Two of the PRHOs were anxious about time constraints, which could restrict their full attendance, and also the possibility that the sessions may contain irrelevant information.
The follow-up questionnaires revealed that participants rated all three sessions highly in terms of enjoyment and clinical relevance. Time away from busy clinical areas was considered valuable in allowing participants to discuss their interprofessional relationships and also how to work together more effectively in future.
Participants felt the sessions should be continued and expanded to include members of other professional groups such as pharmacists and social workers.
The observational data collected during the sessions revealed that all participants worked constructively together. Only one of the interprofessional groups experienced conflict during the first session, but this was worked out, so that by the third session it had become the most cohesive group. There was a problem with facilitation as one of the clinical experts tended to dominate. In future we hope to address this by more careful briefing of visiting experts.
Findings from the three-month follow-up interviews were encouraging. Participants felt that they were working together in a more coordinated and collaborative fashion in a number of areas. For example, one PRHO noted that he now liaised more frequently with nursing staff over discharge planning.
One staff nurse said she now offered additional help to PRHOs when they were setting up IV pumps: 'I thought junior doctors knew a lot about IV pumps. Now I know they don't, it's easier to help them if I see them fiddling with a pump.'
To help validate this work, some of the early results were presented to an audience of around 50 organisers, tutors and researchers involved in running interprofessional education. Feedback indicated that their experiences strongly resonated with our work.
This initiative can be considered successful for a number of reasons:
- By giving participants time away from the pressures of their busy clinical work, they began to focus on enhancing their collaborative work for the benefit of user care;
- By focusing on specific areas of clinical activity the sessions began to address the clinical governance agenda while being highly relevant to participants' day-to-day work;
- Offering short lunchtime sessions overcame some of the time pressures that would have restricted these staff from attending;
- Findings from the observational data were useful in examining the nature of participant interaction, in particular the role of facilitators on interprofessional group work. Facilitators need to be aware that assisting interprofessional groups is potentially more demanding than uniprofessional groups. They must ensure that they do not adversely influence the dynamics of these groups;
- Finally, the changes in behaviour reported by the participants in follow-up data were encouraging, especially when compared with findings from other evaluations of interprofessional education.
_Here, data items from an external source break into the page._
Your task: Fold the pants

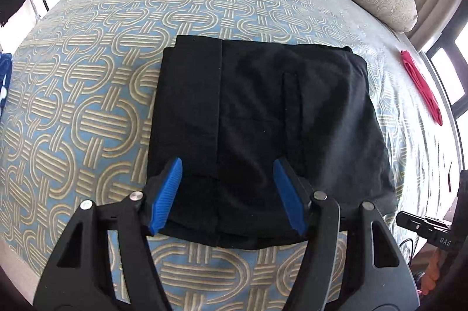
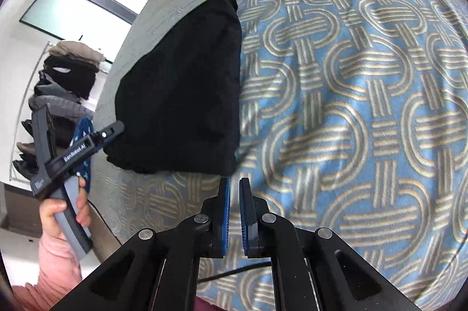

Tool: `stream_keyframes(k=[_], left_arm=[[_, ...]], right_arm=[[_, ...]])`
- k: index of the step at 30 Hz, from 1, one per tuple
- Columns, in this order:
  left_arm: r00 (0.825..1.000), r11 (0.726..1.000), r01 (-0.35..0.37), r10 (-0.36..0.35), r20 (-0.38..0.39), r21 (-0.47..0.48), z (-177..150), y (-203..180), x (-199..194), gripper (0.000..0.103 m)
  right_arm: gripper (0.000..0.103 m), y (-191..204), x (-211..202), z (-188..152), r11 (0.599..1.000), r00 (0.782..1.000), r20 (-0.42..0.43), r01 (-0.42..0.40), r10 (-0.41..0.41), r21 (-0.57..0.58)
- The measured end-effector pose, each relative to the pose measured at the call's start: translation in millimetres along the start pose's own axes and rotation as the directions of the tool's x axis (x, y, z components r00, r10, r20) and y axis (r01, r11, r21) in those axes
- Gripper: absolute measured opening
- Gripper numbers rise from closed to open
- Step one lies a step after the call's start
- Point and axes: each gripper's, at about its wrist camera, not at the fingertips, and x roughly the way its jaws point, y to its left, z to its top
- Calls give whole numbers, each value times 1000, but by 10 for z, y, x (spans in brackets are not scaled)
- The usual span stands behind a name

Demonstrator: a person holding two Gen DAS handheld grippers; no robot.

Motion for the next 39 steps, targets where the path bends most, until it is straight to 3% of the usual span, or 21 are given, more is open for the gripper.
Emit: stream_keyframes(k=[4, 6, 8, 11, 13, 15, 17, 19, 23, 25, 28, 31, 32, 33, 34, 36, 39], left_arm=[[1000, 1000, -11, 11, 19, 18, -55, 11, -98, 67], [999, 1000, -18, 17, 33, 9, -59, 81, -155, 67], [999, 999, -29, 29, 36, -13, -41, 202, -171, 67], [1000, 995, -12, 14, 18, -101, -39, 478, -115, 68], [995, 980, 95, -99, -10, -177, -51, 659, -8, 72], [976, 950, 200, -216, -42, -240, -58, 771, 130, 73], [944, 915, 291, -322, -72, -279, -45, 847, 308, 76], [922, 894, 353, -382, -57, -275, -15, 871, 377, 83], [877, 842, 448, -480, -38, -301, 86, 927, 467, 83], [856, 817, 483, -516, -27, -317, 126, 950, 496, 74], [859, 820, 472, -510, -38, -324, 195, 975, 565, 55], [857, 818, 479, -514, -33, -318, 241, 949, 594, 45], [861, 825, 476, -508, -30, -307, 244, 923, 585, 42], [865, 830, 473, -500, -21, -296, 247, 904, 566, 36], [871, 835, 469, -491, -5, -286, 247, 875, 529, 29], [885, 846, 457, -465, 41, -274, 246, 818, 413, 24], [899, 871, 437, -432, 72, -225, 295, 658, 275, 22]], right_arm=[[13, -169, -164, 114, 1000, 999, 31, 13, -14, 25], [48, -204, -252, 271, 999, 997, 69, -40, 37, 35], [62, -199, -277, 448, 997, 994, 85, -65, 62, 32], [62, -196, -160, 735, 998, 997, 58, -50, 48, 37], [62, -177, -61, 821, 997, 998, 35, -59, 58, 43], [62, -170, 24, 843, 997, 997, 16, -72, 71, 41], [62, -114, 142, 847, 998, 998, -12, -61, 61, 29], [62, -125, 212, 836, 998, 997, -37, -62, 63, 23], [62, -86, 371, 943, 992, 989, -69, -126, 128, 34], [62, -108, 467, 1076, 984, 982, -67, -171, 174, 50], [62, -124, 560, 1315, 971, 971, -65, -227, 232, 72], [62, -141, 639, 1475, 966, 967, -61, -239, 245, 93], [56, -138, 666, 1514, 967, 968, -62, -237, 243, 96], [31, -131, 668, 1539, 973, 975, -57, -209, 215, 95], [20, -116, 655, 1548, 981, 982, -52, -174, 179, 83], [13, 16, 678, 1511, 980, 984, -29, -175, 178, 96], [11, 188, 447, 1422, 978, 980, 42, -196, 193, 69]])
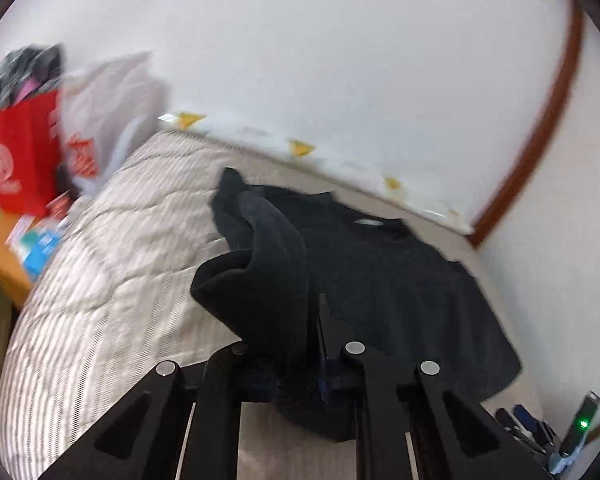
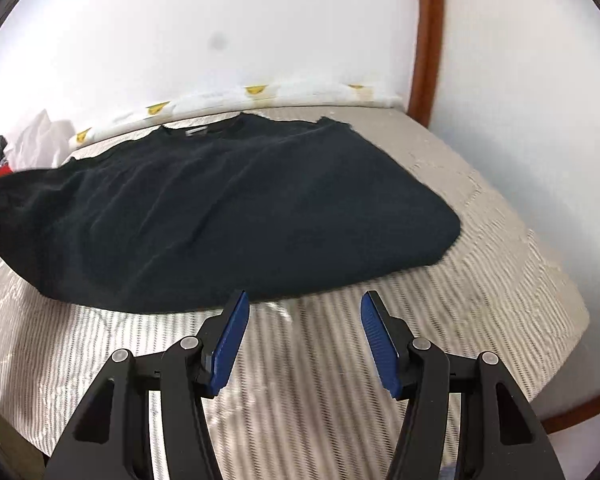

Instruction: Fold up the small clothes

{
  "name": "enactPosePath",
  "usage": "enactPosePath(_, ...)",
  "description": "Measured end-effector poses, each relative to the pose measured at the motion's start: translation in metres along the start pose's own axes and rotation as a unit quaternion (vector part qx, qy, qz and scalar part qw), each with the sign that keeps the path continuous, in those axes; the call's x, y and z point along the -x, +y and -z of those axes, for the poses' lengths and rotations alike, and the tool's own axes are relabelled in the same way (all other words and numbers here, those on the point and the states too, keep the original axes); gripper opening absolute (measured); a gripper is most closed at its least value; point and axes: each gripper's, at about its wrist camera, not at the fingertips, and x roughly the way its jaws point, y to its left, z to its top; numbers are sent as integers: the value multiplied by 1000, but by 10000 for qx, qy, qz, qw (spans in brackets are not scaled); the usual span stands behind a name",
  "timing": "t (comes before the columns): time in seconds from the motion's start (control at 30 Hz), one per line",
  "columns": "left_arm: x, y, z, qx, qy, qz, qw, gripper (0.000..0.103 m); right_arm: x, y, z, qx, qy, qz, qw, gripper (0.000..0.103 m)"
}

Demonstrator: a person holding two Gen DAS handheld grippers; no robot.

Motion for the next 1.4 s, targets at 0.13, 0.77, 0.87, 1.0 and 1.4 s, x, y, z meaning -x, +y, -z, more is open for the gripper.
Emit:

Preliminary findings from a systematic review of interprofessional education, on which the authors are currently working, suggest that reported outcomes tend to be grouped around participant 'reaction' (enjoyment of the experience) and/or knowledge acquisition. There are far fewer reports of (positive) change in collaborative behaviour resulting from interprofessional education.
Interprofessional education linked to clinical governance has provided a valuable learning experience for these newly qualified professionals, and the sessions will be probably be repeated later this year. This will allow further data to be collected and provide a more substantial dataset of the effects of this type of interprofessional education.
Over time, it is hoped that high-quality, clinically relevant, interprofessional learning sessions will be 'rolled out' and delivered to much larger numbers of clinical staff working in the NHS.